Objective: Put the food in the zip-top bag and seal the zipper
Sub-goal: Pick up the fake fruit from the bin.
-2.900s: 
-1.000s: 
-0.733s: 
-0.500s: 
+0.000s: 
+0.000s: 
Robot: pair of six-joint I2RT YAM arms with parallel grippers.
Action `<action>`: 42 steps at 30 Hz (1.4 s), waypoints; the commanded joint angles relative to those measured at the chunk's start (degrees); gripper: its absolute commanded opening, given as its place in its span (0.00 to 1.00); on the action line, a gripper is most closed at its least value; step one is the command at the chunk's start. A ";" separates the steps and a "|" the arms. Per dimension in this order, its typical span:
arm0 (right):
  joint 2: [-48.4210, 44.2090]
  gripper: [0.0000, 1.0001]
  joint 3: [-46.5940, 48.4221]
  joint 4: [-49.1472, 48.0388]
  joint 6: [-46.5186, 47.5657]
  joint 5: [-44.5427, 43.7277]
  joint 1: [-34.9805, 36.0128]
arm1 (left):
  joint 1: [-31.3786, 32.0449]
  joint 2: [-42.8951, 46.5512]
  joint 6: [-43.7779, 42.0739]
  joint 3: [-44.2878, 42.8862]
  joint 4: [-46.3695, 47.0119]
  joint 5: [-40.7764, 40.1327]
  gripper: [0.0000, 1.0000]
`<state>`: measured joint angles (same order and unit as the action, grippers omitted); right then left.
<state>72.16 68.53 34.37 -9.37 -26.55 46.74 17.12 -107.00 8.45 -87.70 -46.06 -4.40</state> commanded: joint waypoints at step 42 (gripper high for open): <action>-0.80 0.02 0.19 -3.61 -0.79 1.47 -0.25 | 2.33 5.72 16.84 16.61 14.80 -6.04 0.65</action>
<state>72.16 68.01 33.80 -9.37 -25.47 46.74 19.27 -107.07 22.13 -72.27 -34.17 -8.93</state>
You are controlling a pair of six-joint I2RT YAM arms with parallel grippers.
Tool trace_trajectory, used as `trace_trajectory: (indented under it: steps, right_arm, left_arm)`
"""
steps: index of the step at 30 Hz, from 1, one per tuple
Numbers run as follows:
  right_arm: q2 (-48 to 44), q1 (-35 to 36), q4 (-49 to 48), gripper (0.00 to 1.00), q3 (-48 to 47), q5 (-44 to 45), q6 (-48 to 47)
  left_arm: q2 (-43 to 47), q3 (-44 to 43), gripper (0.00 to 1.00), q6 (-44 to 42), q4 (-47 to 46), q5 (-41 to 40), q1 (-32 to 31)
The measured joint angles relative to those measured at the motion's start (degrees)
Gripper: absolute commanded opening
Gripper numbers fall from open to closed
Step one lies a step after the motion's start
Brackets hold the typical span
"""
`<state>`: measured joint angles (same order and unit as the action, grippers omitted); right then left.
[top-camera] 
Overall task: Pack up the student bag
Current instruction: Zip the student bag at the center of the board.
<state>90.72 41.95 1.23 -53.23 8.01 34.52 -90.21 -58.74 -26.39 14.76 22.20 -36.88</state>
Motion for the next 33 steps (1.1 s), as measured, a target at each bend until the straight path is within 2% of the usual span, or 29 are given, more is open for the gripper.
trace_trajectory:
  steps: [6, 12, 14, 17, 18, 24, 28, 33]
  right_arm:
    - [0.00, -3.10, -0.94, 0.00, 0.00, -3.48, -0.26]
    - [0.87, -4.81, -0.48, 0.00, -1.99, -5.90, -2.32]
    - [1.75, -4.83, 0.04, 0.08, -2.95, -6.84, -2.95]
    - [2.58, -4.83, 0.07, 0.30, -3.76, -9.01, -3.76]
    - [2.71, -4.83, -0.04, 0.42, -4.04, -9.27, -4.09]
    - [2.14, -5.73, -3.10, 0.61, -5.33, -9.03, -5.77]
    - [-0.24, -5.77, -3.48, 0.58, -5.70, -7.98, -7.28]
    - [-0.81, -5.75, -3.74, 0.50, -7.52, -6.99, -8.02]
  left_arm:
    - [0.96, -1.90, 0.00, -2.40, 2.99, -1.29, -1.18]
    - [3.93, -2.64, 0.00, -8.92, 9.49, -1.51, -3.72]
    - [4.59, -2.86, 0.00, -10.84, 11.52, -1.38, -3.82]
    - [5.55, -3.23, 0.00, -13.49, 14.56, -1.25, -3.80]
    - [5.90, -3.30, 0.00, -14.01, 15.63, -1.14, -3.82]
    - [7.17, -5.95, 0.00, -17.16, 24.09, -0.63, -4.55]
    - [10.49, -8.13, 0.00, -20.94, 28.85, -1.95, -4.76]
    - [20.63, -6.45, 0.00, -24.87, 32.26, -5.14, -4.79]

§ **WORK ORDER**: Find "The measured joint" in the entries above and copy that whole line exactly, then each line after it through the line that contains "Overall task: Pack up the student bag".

§ **OUTPUT OF THE EXERCISE**:
The measured joint angles relative to those measured at the motion's start (degrees)
Gripper: absolute commanded opening
Gripper numbers fall from open to closed
Step one lies a step after the motion's start
Brackets hold the typical span
"""
`<state>`: measured joint angles (same order and unit as the action, grippers omitted); right then left.
[top-camera] 
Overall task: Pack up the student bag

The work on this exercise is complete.